EXERCISE DIRECTIONS — What you return must be exactly the lines from the one containing "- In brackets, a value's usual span" through the close of the listing, both included.

COLLECTED DATA —

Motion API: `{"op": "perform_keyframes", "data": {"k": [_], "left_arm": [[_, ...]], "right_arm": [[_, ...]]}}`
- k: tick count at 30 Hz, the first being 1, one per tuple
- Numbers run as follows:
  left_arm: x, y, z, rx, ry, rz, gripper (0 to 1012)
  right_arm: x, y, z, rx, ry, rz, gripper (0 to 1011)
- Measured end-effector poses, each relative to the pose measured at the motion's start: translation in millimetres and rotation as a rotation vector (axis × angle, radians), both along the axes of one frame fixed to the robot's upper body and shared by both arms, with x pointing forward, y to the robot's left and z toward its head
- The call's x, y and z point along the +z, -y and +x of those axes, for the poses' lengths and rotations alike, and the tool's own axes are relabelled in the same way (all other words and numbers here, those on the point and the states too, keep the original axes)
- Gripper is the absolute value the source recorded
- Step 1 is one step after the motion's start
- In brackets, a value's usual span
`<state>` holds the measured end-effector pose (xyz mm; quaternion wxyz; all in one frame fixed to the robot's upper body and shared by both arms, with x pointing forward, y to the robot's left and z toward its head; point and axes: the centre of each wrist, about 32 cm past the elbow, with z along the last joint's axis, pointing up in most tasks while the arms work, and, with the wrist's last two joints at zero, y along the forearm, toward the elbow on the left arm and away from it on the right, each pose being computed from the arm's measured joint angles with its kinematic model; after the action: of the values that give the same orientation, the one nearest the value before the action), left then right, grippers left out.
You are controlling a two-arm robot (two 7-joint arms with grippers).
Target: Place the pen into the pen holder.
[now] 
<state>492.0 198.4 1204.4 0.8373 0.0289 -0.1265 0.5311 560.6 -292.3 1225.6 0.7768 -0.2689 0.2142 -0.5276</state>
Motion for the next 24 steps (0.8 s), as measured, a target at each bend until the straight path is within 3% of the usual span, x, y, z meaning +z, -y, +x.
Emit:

EXERCISE ANSWER —
- In brackets, a value's usual span
`<state>` holds the measured end-effector pose (xyz mm; quaternion wxyz; all in one frame fixed to the robot's upper body and shared by both arms, with x pointing forward, y to the robot's left and z toward its head; point and axes: the centre of each wrist, about 32 cm past the elbow, with z along the last joint's axis, pointing up in most tasks while the arms work, and, with the wrist's last two joints at zero, y along the forearm, toward the elbow on the left arm and away from it on the right, each pose being computed from the arm's measured joint angles with its kinematic model; after the action: of the values that give the same orientation, the one nearest the value before the action), left then right, grippers left out.
You are controlling a two-arm robot (two 7-joint arms with grippers).
Target: Place the pen into the pen holder.
[now] 
<state>492.0 198.4 1204.4 0.8373 0.0289 -0.1265 0.5311 560.6 -292.3 1225.6 0.7768 -0.2689 0.2142 -0.5276</state>
Motion for the next 24 steps (0.8 s), as measured, a target at each bend until the straight path is within 3% of the usual span, x, y, z meaning +z, -y, +x.
Emit:

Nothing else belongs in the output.